Task directions: Look through the records below for the line with "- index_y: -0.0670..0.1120". Return that line and each one after it up to and including the line with "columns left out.", exactly.

(Dataset items)
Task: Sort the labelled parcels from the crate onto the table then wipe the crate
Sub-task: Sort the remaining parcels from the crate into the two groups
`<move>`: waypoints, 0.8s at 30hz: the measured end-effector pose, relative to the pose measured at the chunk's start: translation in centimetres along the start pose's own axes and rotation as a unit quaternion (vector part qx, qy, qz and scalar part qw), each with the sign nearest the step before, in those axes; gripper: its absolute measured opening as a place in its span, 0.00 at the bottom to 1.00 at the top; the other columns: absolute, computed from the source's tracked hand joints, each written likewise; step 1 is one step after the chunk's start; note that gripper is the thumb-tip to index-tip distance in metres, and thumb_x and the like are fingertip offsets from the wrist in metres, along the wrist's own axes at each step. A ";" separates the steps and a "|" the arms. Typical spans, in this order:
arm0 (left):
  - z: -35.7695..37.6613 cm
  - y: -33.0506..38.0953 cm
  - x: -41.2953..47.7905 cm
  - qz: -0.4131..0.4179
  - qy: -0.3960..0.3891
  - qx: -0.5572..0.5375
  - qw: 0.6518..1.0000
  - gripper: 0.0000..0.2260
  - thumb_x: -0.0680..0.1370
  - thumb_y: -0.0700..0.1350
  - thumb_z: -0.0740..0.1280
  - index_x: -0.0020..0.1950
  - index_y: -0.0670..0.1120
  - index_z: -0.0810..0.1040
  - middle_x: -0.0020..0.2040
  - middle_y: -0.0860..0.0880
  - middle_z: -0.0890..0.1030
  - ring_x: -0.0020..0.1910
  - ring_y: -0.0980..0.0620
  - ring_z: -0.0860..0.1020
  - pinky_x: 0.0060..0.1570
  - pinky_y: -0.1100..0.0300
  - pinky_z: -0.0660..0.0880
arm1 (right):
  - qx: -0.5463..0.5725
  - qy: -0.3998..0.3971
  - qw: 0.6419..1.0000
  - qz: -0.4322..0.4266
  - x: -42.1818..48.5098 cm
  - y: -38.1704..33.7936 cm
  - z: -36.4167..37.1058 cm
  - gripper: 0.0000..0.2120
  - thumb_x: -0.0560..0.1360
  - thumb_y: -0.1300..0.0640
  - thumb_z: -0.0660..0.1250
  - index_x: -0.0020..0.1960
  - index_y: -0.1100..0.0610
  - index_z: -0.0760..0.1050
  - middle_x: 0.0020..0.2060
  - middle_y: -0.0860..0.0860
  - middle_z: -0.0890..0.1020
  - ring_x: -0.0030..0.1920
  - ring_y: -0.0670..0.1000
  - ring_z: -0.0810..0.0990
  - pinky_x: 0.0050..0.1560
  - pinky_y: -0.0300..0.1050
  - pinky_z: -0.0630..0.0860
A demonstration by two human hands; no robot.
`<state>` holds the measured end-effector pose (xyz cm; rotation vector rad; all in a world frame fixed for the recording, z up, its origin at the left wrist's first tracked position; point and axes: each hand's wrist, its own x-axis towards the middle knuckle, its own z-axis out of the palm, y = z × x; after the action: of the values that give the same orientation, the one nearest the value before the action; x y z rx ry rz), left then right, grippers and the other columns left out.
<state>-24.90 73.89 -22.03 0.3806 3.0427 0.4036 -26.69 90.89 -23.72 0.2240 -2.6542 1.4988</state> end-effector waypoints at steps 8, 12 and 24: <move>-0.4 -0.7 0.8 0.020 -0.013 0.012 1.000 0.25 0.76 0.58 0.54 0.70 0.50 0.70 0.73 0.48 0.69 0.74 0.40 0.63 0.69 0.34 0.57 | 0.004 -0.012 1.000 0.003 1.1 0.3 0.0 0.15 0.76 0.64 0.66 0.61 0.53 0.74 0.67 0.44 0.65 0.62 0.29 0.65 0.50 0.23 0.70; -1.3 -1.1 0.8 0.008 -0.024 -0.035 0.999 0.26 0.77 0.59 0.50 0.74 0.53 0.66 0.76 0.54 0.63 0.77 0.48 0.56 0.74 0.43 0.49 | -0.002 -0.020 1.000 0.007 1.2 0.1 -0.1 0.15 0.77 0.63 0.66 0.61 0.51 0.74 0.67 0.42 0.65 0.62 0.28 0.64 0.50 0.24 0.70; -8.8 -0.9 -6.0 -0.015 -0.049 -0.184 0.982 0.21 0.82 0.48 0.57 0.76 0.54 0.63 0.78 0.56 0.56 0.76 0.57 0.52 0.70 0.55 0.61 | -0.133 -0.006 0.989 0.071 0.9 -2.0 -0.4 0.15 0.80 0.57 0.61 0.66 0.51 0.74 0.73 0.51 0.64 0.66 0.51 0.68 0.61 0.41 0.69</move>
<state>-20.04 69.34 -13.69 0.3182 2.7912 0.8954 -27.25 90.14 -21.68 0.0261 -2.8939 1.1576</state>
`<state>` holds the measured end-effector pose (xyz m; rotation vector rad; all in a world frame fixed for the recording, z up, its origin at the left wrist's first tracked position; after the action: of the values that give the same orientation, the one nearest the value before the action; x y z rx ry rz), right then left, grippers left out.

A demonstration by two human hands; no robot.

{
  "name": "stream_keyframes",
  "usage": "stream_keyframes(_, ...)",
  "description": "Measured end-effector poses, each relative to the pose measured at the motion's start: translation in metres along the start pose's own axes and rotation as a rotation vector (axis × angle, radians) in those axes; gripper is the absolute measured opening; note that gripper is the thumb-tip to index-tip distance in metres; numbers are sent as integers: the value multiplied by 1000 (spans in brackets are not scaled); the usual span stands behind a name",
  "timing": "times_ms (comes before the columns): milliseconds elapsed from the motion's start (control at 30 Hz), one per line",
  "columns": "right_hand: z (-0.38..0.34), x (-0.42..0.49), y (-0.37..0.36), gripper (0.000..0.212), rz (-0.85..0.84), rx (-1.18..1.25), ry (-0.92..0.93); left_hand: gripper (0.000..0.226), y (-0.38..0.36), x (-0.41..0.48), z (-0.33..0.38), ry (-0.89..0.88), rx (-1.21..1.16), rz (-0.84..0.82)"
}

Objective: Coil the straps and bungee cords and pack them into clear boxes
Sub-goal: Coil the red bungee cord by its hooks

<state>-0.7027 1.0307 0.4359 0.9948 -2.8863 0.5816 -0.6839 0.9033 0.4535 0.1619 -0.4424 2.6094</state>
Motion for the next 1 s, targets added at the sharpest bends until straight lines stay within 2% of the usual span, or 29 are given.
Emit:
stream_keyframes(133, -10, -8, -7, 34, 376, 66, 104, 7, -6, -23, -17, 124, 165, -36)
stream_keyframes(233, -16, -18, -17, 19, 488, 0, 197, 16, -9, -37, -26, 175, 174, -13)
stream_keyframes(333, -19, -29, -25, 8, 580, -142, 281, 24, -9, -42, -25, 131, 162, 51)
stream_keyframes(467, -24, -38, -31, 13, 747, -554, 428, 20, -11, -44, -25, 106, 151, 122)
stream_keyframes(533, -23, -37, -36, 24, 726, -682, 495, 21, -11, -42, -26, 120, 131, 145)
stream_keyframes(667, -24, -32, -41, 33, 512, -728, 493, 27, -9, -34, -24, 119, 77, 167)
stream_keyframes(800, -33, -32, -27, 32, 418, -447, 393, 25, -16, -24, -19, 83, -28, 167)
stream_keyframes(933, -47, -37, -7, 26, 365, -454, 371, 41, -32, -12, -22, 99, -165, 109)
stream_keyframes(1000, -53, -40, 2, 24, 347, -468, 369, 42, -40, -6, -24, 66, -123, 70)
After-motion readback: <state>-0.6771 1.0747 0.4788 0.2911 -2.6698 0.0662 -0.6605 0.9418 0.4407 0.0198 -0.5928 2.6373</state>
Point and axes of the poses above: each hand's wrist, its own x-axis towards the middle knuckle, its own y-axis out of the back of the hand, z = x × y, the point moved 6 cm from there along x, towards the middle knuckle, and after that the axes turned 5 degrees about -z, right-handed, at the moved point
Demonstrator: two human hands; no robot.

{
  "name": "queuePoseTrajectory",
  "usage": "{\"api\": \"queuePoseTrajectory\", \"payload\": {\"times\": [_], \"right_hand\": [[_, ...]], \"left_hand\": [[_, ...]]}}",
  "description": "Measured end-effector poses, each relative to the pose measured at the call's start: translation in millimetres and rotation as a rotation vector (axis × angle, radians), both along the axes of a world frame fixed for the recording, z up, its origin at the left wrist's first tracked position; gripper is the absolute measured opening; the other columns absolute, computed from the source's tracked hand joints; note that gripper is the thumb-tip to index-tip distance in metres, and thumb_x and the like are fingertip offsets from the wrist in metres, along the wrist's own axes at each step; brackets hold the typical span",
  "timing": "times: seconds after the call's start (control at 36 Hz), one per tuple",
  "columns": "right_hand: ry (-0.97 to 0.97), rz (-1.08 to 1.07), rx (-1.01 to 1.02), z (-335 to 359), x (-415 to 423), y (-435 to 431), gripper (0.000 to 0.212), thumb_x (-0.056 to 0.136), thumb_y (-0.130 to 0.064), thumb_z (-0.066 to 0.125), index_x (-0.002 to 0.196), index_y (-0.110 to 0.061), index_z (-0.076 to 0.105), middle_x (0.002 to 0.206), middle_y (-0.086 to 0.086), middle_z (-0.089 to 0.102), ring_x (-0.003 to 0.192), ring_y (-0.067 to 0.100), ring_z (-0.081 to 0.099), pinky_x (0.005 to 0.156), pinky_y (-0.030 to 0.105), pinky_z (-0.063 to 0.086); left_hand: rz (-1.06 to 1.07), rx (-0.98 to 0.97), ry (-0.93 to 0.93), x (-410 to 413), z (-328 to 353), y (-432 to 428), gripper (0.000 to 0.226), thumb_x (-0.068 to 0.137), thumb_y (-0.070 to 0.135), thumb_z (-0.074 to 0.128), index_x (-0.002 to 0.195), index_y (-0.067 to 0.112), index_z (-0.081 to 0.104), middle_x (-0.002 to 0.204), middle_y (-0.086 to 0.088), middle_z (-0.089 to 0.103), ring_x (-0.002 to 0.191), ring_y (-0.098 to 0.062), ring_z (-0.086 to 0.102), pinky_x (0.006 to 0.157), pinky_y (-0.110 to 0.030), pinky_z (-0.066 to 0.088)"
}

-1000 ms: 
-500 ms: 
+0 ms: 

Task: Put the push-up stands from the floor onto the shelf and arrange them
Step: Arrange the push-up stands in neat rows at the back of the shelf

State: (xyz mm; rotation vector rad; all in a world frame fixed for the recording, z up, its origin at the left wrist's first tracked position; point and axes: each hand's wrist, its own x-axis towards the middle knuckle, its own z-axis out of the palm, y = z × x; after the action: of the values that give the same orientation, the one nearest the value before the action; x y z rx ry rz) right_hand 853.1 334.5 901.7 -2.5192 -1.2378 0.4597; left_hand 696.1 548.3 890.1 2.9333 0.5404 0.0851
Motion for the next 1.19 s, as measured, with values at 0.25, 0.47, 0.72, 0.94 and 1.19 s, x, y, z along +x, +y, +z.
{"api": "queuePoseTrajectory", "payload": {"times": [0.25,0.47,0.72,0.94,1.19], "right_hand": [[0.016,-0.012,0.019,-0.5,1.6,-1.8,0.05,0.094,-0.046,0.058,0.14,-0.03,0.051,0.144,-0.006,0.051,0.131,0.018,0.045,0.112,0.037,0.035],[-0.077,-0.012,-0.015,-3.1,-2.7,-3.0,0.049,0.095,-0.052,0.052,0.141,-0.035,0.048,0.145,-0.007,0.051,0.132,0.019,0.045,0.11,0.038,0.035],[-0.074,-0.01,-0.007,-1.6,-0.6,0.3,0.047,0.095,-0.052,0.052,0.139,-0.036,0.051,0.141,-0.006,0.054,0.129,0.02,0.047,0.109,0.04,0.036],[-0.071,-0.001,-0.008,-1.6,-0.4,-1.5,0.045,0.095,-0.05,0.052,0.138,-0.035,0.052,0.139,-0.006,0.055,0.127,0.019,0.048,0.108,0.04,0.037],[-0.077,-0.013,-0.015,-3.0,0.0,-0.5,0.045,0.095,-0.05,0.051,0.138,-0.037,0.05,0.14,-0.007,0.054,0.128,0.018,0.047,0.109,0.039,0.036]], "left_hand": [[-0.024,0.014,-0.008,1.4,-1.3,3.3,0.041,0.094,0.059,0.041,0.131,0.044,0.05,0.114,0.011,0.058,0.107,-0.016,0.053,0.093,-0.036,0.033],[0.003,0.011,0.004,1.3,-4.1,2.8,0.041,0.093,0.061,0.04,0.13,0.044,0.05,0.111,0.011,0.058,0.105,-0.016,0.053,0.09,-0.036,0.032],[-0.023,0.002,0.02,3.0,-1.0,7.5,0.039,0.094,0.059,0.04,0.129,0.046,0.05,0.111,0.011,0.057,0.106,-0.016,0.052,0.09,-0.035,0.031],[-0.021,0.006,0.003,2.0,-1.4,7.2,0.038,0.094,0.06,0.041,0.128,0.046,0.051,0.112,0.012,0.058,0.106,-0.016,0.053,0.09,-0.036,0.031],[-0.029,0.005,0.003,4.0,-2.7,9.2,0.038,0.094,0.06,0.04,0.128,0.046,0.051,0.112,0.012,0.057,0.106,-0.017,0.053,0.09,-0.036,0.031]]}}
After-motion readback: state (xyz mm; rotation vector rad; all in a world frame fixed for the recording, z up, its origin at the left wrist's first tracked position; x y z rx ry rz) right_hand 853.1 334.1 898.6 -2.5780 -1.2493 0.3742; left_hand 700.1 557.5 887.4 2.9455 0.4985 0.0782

Result for this task:
  - index_y: -0.0670..0.1120
  - index_z: -0.0810..0.1040
  - middle_x: -0.0020..0.2040
  - middle_y: -0.0860..0.0880
  - middle_z: -0.0890..0.1030
  - ring_x: -0.0020..0.1910
  - ring_y: -0.0980..0.0620
  - ring_z: -0.0860..0.1020
  - pinky_x: 0.0060..0.1570
  - pinky_y: -0.1100..0.0300
  - pinky_z: -0.0660..0.0880
arm1 (right):
  - qx: -0.5463..0.5725
  - qy: -0.3998..0.3971
  - qw: 0.6419..1.0000
  - qz: -0.4322..0.4266
  - x: -42.1818..48.5098 cm
  - y: -38.1704..33.7936 cm
  - z: -36.4167..37.1058 cm
  - gripper: 0.0000..0.2120
  - thumb_x: -0.0560..0.1360
  - thumb_y: -0.1300..0.0640
  - thumb_z: -0.0660..0.1250
  - index_x: -0.0020..0.1960
  - index_y: -0.1100..0.0610
  - index_z: -0.0760..0.1050
  - middle_x: 0.0020..0.2060
  - middle_y: -0.0860..0.0860
  - middle_z: -0.0890..0.1020
  - ring_x: -0.0030..0.1920
  - ring_y: -0.0670..0.1000
  - ring_z: -0.0810..0.0990
  - pinky_x: 0.0050..0.1560
  - pinky_y: -0.0300..0.1050
  - pinky_z: -0.0630..0.0860
A demonstration by two human hands; no robot.
`<state>` holds the measured end-effector pose (xyz cm; rotation vector rad; all in a world frame fixed for the recording, z up, its origin at the left wrist's first tracked position; point and axes: each hand's wrist, its own x-axis towards the middle knuckle, its own z-axis out of the palm, y = z × x; after the action: of the values that give the same orientation, the one nearest the value before the action; x y z rx ry rz), left then right, grippers and the other columns left out.

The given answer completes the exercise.